## Task brief:
Copy every line of the data in which the word "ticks" occurs.

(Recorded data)
:::

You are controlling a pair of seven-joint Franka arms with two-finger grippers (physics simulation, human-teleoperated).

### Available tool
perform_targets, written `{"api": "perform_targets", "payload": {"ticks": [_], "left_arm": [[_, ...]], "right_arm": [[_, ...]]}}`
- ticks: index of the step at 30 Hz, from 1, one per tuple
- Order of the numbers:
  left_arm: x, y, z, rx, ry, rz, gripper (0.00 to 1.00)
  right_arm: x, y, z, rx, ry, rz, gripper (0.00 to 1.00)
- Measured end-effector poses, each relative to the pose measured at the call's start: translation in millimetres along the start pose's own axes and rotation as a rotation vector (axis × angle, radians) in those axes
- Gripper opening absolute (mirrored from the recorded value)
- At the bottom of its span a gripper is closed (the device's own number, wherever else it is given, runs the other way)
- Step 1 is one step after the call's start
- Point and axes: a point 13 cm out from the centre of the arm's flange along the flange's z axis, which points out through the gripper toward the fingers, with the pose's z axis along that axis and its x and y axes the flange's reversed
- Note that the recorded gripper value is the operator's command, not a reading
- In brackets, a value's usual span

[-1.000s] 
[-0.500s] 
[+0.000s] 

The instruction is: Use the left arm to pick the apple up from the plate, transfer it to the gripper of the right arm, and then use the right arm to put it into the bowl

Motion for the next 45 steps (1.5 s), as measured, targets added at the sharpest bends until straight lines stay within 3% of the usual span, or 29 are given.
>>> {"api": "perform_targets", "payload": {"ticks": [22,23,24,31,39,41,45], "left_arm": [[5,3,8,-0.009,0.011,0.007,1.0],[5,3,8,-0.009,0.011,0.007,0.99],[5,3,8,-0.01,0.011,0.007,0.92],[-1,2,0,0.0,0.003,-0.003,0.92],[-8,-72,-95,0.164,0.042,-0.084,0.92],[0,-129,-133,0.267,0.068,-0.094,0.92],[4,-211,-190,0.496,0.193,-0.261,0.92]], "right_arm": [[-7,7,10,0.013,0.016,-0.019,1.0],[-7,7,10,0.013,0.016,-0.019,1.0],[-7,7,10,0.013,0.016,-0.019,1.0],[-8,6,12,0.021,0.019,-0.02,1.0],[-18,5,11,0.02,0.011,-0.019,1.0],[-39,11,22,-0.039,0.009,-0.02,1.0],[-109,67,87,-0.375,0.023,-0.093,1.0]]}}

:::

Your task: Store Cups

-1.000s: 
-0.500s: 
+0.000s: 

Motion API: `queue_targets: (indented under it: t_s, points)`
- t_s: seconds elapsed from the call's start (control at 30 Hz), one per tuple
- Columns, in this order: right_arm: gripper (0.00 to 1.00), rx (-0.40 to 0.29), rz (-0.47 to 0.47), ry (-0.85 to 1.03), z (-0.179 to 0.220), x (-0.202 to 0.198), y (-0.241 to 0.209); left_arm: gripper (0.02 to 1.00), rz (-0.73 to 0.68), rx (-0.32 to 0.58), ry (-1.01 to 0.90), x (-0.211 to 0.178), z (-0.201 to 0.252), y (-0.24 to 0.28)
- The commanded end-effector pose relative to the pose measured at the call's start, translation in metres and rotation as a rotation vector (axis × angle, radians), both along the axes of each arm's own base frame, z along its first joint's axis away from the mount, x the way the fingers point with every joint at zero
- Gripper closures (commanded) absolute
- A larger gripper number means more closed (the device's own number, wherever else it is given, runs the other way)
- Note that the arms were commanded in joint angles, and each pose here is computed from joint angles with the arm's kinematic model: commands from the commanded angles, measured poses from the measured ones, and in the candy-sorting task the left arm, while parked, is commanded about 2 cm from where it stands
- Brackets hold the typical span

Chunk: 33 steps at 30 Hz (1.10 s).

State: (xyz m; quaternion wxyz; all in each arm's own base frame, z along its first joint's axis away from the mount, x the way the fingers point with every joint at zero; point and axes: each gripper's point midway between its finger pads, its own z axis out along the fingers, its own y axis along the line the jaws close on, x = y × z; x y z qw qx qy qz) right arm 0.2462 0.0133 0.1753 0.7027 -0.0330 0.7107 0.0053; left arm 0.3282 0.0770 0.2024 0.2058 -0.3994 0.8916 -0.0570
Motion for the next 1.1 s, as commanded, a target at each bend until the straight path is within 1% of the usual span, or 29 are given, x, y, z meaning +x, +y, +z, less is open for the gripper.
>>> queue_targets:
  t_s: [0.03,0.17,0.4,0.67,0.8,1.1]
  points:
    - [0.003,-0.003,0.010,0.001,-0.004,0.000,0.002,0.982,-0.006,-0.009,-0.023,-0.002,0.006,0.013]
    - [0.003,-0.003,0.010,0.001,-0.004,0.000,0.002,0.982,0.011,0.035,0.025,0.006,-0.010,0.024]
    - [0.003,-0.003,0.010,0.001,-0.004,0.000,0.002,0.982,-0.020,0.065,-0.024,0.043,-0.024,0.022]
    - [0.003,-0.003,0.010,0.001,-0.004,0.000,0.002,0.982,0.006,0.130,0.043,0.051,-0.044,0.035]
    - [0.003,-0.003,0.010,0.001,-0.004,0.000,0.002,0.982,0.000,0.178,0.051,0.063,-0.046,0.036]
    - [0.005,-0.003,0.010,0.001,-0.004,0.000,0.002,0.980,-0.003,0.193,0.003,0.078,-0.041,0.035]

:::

## Response to the exercise:
perform_targets, written `{"api": "perform_targets", "payload": {"ticks": [_], "left_arm": [[_, ...]], "right_arm": [[_, ...]]}}`
- ticks: index of the step at 30 Hz, from 1, one per tuple
>>> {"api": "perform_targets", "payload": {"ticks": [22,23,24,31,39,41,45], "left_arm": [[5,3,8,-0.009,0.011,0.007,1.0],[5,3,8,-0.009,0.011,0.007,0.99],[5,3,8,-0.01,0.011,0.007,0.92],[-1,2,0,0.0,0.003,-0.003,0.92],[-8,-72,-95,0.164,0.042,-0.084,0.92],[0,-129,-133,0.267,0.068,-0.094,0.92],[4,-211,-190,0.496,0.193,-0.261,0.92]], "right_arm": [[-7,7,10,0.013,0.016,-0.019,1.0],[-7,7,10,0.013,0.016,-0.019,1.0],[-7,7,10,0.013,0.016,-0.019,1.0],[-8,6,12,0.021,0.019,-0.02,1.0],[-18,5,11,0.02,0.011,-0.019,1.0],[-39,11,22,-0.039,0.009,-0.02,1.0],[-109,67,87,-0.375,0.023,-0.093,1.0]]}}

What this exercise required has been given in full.